For each mail? Content-Length? With my tests that didn't seem to help
much, rather made it just slower.. Could be that I just did something
badly, have to look into it more when I begin optimizing mbox handling
more. Have to get it at least as fast as UW-imapd :)
...
We still have support for mbox mailboxes in a user's homedirectory though,
by using procmail and such. So when we needed an IMAP server for use with
our webmail (based on SquirrelMail), we were forced to go with the UW-IMAP
server, with the maildir patch that's been scattered around the 'net. This
Hm.

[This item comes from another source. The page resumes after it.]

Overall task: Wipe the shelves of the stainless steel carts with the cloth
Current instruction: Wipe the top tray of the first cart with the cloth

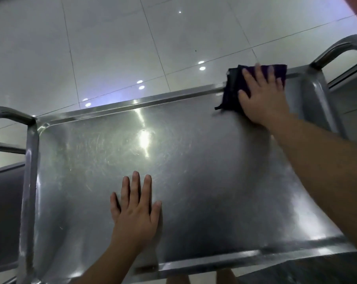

Squirrelmail requires SORT extension which Dovecot doesn't support
yet. Notes about SORT from CVS's TODO:

sort (draft-ietf-imapext-sort)
basically sorted SEARCH, requiring CHARSET support for
UTF-8 and ASCII
we could create alternative binary tree file(s) for different sort
conditions, ".tree-sort" or something. or if we decide to just
keep it in memory, btree could still be best choice.
required by squirrelmail (webmail)

...

First off, we need the maildir support to be 'correct' in that it does
not rely on the naming of the files in the mailbox, other than the very
loose specification DJB gives (doesn't contain a colon or slash and
doesn't start with a dot.) The pine/UW-imap patch breaks here because it
depends on the first part of the filename being time() or something else
that, when sorted alphanumerically, puts new mail at the end. Our
LDA does this, but procmail does not, and it shouldn't have to.

Dovecot doesn't care as long as the file name stays same before the ':'
character.
...

Second, we need the maildir support to be 'correct' in that it does not
rely on the directory order being persistant. The NetApp Filers use
btree-indexed directories, so the order of readdir() can change
completely whenever a file is added or removed. The pine/uw-imap patch
relies on the '.uidvalidity' file being modified whenever the maildir sort
order changed, and this isn't happening.

Dovecot reads them into hash so it doesn't depend on readdir()
behaviour.
...

We need to avoid using fcntl(). The Netapps support it, but file-locking
over NFS is very, very poorly designed and we've had too much problems of
various kinds before, with fcntl. We also don't like the idea of having
thousands of fcntl locks at the same time ;P Instead, we've switched to
the locking method described in the Linux open(2) manpage under O_EXCL.
(We call it 'dot-locking', I'm not sure where the name came from.)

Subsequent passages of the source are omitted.